A mão no ventre parece que queima.
Um calor de pavor sobe por mim.
Fechei os olhos com força, as lágrimas escorrendo quentes pelo rosto. O sussurro saiu dos meus lábios antes que eu pudesse segurar, um terror tão profundo que nem parece minha voz:
— Se eu estiver grávida do Lobo... o Tito vai matar a gente.
A frase ecoa na cozinha vazia, um veredito de morte. Ele não vai perdoar. Uma traição dessas... com o segurança dele... dentro da casa dele... ele vai matar o Lobo.
Vai me matar.
E vai matar essa criança, esse bebê que nem sei de quem é, mas que já tá cercado pelo perigo mais absoluto antes mesmo de existir.
Fico ali, encolhida no chão frio da cozinha, tremendo, o enjoo e o medo lutando dentro de mim. O que eu faço? Pra quem eu falo? Como eu escondo isso? Cada segundo que passa, a possibilidade fica mais real, mais pesada.

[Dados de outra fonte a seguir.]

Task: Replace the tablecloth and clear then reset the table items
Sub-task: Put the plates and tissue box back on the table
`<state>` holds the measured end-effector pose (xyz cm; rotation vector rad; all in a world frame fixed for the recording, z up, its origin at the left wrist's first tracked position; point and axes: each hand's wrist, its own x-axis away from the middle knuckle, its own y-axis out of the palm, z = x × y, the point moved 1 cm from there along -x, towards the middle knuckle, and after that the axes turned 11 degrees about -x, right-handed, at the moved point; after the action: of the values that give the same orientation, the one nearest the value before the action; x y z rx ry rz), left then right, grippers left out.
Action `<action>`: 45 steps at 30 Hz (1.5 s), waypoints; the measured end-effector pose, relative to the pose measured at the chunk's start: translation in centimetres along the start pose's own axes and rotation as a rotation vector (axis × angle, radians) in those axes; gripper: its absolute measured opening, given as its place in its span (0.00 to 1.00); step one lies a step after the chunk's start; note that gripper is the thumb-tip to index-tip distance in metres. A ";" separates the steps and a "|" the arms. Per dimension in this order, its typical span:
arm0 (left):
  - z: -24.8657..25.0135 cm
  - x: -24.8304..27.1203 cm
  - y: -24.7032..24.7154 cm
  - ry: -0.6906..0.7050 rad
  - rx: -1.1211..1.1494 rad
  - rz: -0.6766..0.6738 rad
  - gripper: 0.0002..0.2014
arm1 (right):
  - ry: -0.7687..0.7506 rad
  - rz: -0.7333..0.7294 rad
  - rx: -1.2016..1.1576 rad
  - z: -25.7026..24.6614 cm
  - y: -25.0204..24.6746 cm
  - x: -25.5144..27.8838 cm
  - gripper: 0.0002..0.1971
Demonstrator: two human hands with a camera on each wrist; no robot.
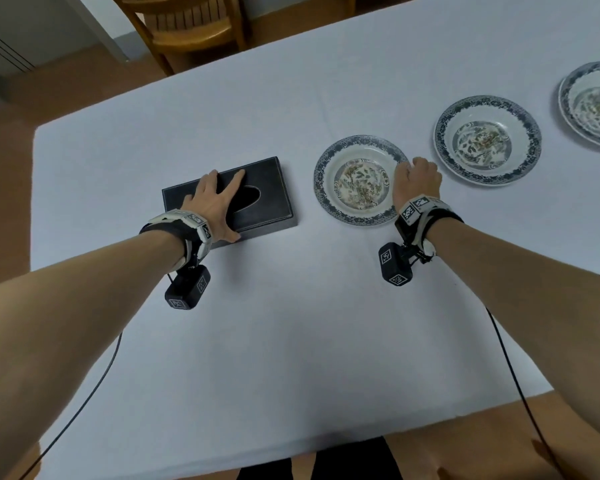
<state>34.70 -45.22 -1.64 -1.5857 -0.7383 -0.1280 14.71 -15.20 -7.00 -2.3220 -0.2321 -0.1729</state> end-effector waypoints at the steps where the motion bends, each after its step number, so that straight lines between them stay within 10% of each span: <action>1: 0.0 0.3 0.2 0.000 0.029 0.004 0.65 | -0.011 0.015 0.016 -0.4 0.1 0.5 0.22; 14: -8.1 10.5 1.0 -0.193 0.112 0.134 0.30 | -0.123 -0.248 0.076 -9.8 2.1 14.1 0.23; 32: -23.7 32.4 2.1 -0.465 0.132 0.108 0.26 | -0.599 -0.484 0.447 -26.7 7.3 36.1 0.21; 45: -34.3 57.8 18.5 -0.959 0.428 -0.110 0.36 | -0.888 -0.828 0.498 -32.4 23.0 54.1 0.23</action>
<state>101.17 -54.56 17.02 -1.1356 -1.4721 0.7174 70.73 -48.14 9.74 -1.5445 -1.4806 0.4784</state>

A vida que eu carrego dentro de mim, se é que ela está mesmo aí, pode ser a sentença de morte de todos nós. E a única pessoa que eu queria correr e contar, o único homem que me faria sentir segura nesse momento... é justamente o que tá mais longe. E o que, muito provavelmente, não vai querer nada comigo, ou com esse bebê, quando descobrir que a Joana, a verdadeira mulher dele, pode ter sido obrigada a abortar o filho dele pelo mesmo homem que agora pode ser o pai dessa criança.
É uma bagunça.
Uma bagunça sem saída.
E eu tô sozinha no meio dela, com o meu ventre como uma bomba-relógio.